Mutations can only modify or eliminate existing structures, not create new ones. Within a particular type of creature, hair can vary from curly to straight, legs can vary from heavy to thin, beaks from long to short, wings from dark to light, etc. But the creatures still have hair, legs, beaks, and wings-nothing new has been added.

What interests me is that modern fruit flies must have had ancestors. The earliest known fossil flies (Diptera) come from the Middle Triassic (about 240 million years ago); since modern flowering plants didn't evolve until the Early Cretaceous (about 140 million years ago), the first fruit flies must have evolved in Cretaceous times or later. From this, it follows that the Jurassic and earlier ancestors of fruit flies were not themselves fruit flies, and the Palaeozoic ancestors of Diptera were not themselves Diptera.

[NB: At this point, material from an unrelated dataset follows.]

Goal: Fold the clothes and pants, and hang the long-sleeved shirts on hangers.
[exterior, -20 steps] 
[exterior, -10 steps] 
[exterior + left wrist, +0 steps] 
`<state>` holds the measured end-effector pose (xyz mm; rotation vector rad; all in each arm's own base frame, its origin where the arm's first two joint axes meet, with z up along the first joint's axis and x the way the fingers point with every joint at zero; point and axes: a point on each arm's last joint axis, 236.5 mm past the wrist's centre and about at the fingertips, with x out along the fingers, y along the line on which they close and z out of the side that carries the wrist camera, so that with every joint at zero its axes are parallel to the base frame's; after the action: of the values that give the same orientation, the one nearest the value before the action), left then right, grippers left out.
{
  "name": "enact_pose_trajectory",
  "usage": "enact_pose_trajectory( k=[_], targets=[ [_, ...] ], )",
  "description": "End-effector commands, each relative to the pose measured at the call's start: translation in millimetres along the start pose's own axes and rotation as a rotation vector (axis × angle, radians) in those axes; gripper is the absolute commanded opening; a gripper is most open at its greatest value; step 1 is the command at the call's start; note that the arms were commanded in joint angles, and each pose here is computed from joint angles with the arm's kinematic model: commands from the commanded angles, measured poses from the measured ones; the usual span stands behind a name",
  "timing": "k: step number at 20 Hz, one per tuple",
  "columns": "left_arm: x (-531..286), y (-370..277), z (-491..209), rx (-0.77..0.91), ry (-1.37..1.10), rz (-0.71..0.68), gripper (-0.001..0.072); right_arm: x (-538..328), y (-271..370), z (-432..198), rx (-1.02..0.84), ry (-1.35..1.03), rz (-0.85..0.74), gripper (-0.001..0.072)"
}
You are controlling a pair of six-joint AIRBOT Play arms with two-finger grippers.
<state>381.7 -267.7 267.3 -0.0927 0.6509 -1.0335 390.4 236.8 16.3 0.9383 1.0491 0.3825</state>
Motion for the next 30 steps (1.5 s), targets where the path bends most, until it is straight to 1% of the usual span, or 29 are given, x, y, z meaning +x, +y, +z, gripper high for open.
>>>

Of course, you can argue that the non-dipteran Palaeozoic ancestors of Diptera were still insects, and that they had wings, legs, hair, eyes, mouth-parts, etc., and that therefore nothing new has been added in the evolution of Diptera and fruit flies from earlier orders and families of insects. However, the same argument can be used for the evolution of birds from dinosaurs (which had four limbs, feathers, hearts, lungs, brains, eyes, etc), and for the evolution of humans from earlier species of apes. At what point do you say that something new has been added, something that could not have been obtained by the modification of an existing structure?